# Visa Needed for 6 month consultancy work in Cape Town? Help!



## rnj (Sep 13, 2012)

Hi everyone, 

I wonder if you would be so kind as to help me out as nothing online is making much sense at the moment!

Situation:
I'm a 23 year old British citizen working in London. The company who I work for have many overseas associates, and a contract has been set up where I am to travel to our assosiate in Cape Town to consult and train a new team for six months. As mentioned, it is not the same company, but they are an associate of ours.

I will be paid by my UK company into my UK bank account, and will not recieve any salary from the SA associate. 

Can anyone shed any light into which visa I need?

I have read online that there was a 'work endorsement' that could be added on to a visitors visa (business visitor's visa). Initially 3 months, I could then extend a further three. However, I rang Intergate Immigration who told me that from the beginning of this year, the legislation on this type of endorsement has changed and now only granted to urgent situations (such a repair work as opposed to consultancy). 

She actually suggested to me that the Visa I should apply for is the Inter-Company Transfer Work Permit (ICTWP). 

The problems I see regarding ICTWP is that:
1) tecnically it is not 'inter-company' as our SA branch is an associate rather than part of our business
2) I am going to be paid from my company in London
3) I find it strange that Intergate Immigration told me that it is only for 'urgent' situations that you can undertake work on - SURELY it is possible to go to SA for business purposes (meetings etc) without jumping through all these hoops, should it be for 2 days of meetings or 6 months of consultancy. Is this by any chance because they are suggesting I pay them 8000ZAR to help me?!

Can anyone suggest what I should do? Any advice greatly appreciated! I am due to go in January.


----------



## Jem62 (Jul 25, 2012)

Travel anyway, you get three months as it is and with the support of the company you are working with you will be able to extend anyway.


----------



## adambt (Sep 9, 2012)

I personally wouldn't leave until the visa is all clear for the six months. If you need to convert visa type after 3 months there's always the risk that they won't convert your visa without sending you home first. There may also be bits of paperwork you need that will be a hassle from Cape Town.

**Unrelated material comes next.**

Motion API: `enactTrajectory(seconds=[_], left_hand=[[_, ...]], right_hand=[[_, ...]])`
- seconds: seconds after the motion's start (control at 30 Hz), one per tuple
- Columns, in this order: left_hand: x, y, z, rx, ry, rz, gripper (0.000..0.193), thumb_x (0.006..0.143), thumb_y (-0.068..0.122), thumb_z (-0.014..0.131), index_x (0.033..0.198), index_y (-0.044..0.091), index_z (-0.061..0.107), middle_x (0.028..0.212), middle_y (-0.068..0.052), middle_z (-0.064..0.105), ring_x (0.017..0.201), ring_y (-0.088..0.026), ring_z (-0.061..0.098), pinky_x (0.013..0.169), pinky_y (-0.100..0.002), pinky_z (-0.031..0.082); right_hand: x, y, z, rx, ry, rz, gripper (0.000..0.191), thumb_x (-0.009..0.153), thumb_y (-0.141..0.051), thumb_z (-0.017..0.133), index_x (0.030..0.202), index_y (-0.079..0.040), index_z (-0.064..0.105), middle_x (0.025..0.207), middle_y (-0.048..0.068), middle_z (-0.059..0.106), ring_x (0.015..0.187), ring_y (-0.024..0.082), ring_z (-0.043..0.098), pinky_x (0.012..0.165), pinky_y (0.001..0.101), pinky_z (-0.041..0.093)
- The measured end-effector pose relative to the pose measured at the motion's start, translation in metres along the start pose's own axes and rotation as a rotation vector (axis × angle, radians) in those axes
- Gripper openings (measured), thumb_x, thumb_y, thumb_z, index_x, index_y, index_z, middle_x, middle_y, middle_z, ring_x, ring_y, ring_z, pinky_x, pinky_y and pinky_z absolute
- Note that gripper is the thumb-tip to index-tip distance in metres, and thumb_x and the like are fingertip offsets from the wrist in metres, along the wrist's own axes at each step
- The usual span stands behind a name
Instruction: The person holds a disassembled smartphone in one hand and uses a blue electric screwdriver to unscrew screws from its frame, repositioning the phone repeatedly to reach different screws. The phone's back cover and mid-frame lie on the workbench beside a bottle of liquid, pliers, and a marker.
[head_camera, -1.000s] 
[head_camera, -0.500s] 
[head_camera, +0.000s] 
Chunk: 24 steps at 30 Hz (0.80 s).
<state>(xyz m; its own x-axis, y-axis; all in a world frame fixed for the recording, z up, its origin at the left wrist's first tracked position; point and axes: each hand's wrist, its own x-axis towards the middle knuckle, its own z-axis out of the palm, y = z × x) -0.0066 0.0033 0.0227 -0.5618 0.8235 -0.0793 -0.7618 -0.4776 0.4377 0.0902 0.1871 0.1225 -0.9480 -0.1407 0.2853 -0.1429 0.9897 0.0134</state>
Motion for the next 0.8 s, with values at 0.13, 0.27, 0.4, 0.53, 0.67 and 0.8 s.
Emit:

Plus as far as I'm told, the visa office in london is a lot more efficient and helpful than the one in Cape Town.

I would head to the visa office on whitehall if you ever get a free morning and ask them directly. 

They will know exactly what visa you need and what you need to get it. 
I found the info on the internet about South African visas kind of helpful but somewhat lacking, the High commission don't reply to e-mails or offer telephone advice but go in and talk to them and they'll tell you straight. 
I presume you've trawled the high commission website already, but in case you haven't found it yet, it's here: www.southafricahouseuk.com/ the opening times and directions should be on there.


----------